- **Data extract**
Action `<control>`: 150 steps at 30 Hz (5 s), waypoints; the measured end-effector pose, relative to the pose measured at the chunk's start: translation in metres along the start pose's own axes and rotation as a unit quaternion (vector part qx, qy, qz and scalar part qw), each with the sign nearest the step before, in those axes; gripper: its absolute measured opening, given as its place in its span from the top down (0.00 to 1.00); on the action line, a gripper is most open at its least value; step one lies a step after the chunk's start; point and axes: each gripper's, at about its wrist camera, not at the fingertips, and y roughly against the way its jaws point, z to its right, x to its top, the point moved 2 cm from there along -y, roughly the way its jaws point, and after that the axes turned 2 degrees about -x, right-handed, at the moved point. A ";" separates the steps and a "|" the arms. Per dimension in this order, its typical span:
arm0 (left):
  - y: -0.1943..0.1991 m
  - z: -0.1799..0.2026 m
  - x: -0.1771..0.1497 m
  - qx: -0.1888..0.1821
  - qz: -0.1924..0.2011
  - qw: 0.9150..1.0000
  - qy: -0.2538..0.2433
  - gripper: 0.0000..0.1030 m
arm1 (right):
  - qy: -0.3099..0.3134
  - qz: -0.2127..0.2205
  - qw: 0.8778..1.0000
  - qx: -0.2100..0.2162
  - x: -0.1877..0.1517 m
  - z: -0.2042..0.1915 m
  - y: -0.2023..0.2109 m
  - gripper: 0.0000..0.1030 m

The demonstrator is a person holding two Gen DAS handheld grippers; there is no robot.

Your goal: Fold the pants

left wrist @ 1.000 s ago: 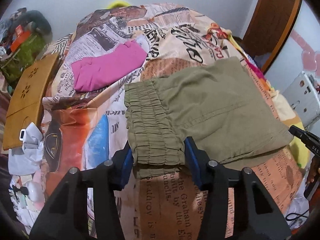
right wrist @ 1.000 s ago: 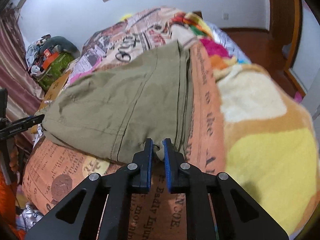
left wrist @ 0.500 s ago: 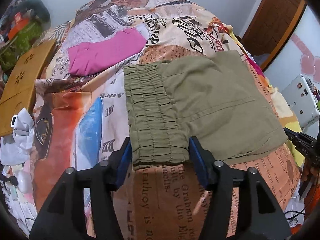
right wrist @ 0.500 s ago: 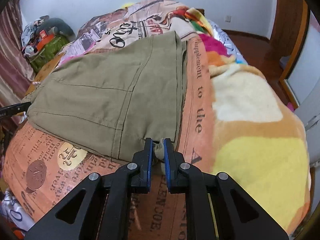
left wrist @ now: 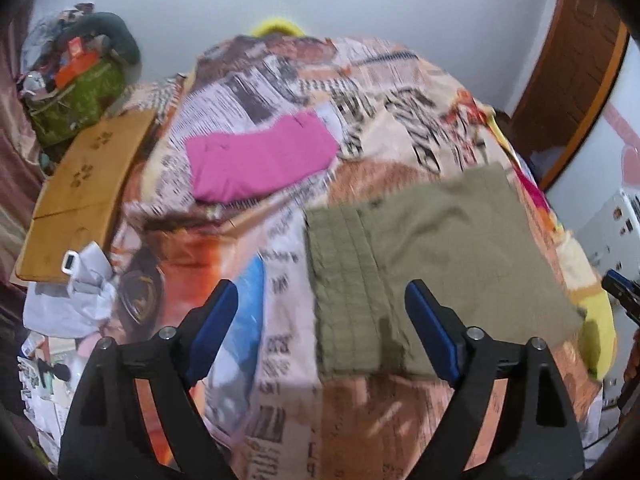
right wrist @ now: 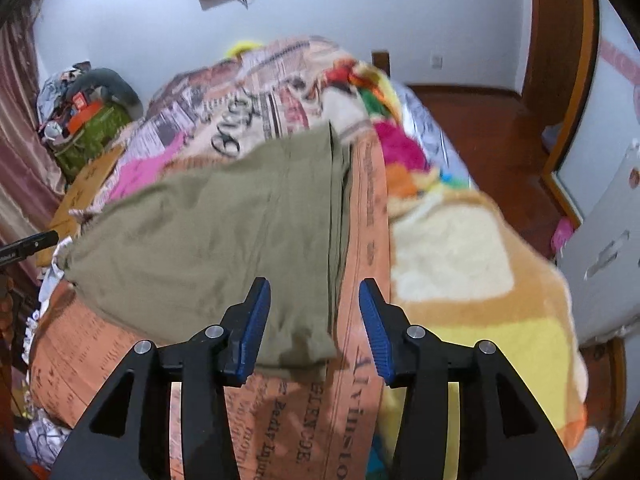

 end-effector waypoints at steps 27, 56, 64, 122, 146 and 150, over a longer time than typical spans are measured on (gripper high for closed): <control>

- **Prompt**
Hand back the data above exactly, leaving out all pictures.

- **Written answer**
Action `<control>`: 150 steps at 30 Hz (5 s), waypoints; the measured end-effector pose, relative to the pose measured at the chunk's start: translation in metres along the start pose's own axes and rotation as a unit quaternion (vector part qx, qy, qz and scalar part qw), each with the sign nearest the step before, in those axes; gripper: its absolute measured opening, given as its place in its span from the top down (0.00 to 1.00); on the action line, a gripper is most open at its least value; step one lies a step after the chunk's start; point and axes: each gripper's, at about its wrist camera, not at the fingertips, and y roughly against the way its jaws point, z to its right, x to its top, the point moved 2 cm from there along -y, roughly the way its jaws point, and after that the axes turned 2 degrees about -x, right-handed, at the moved point. A ";" separates the steps and a "|" the arms. Per dimension in this order, its typical span:
arm0 (left):
  - y: -0.1943..0.1991 m
  - z: -0.1799..0.2026 m
  - x: -0.1771..0.1497 m
  - qx: -0.1888..0.1821
  - qz: -0.1924..0.2011
  - qw: 0.9150..1.0000
  - qy: -0.2538..0.2433
  - gripper: 0.0000..0.1030 m
arm1 (right):
  - qy: -0.3099..0.3134
  - qz: -0.2127..0.2205
  - qw: 0.8778..1.0000
  - qx: -0.2100..0.2162
  - x: -0.1877..0.1517 m
  - z: -0.2042..0.1915 m
  - y: -0.2023..0.2109 m
  - gripper: 0.0000..0.1030 m

The demonstrator is a person holding two Gen DAS handheld grippers; there is no robot.

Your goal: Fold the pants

left wrist @ 1.000 s ago: 
right wrist @ 1.000 s ago: 
left wrist @ 0.500 s ago: 
right wrist @ 0.500 s ago: 
left wrist @ now: 
right wrist @ now: 

 end-effector waypoints at steps 27, 56, 64, 122, 146 and 150, over a longer time than typical spans are measured on (gripper high for closed): <control>

What this exercise asked for has been supplied.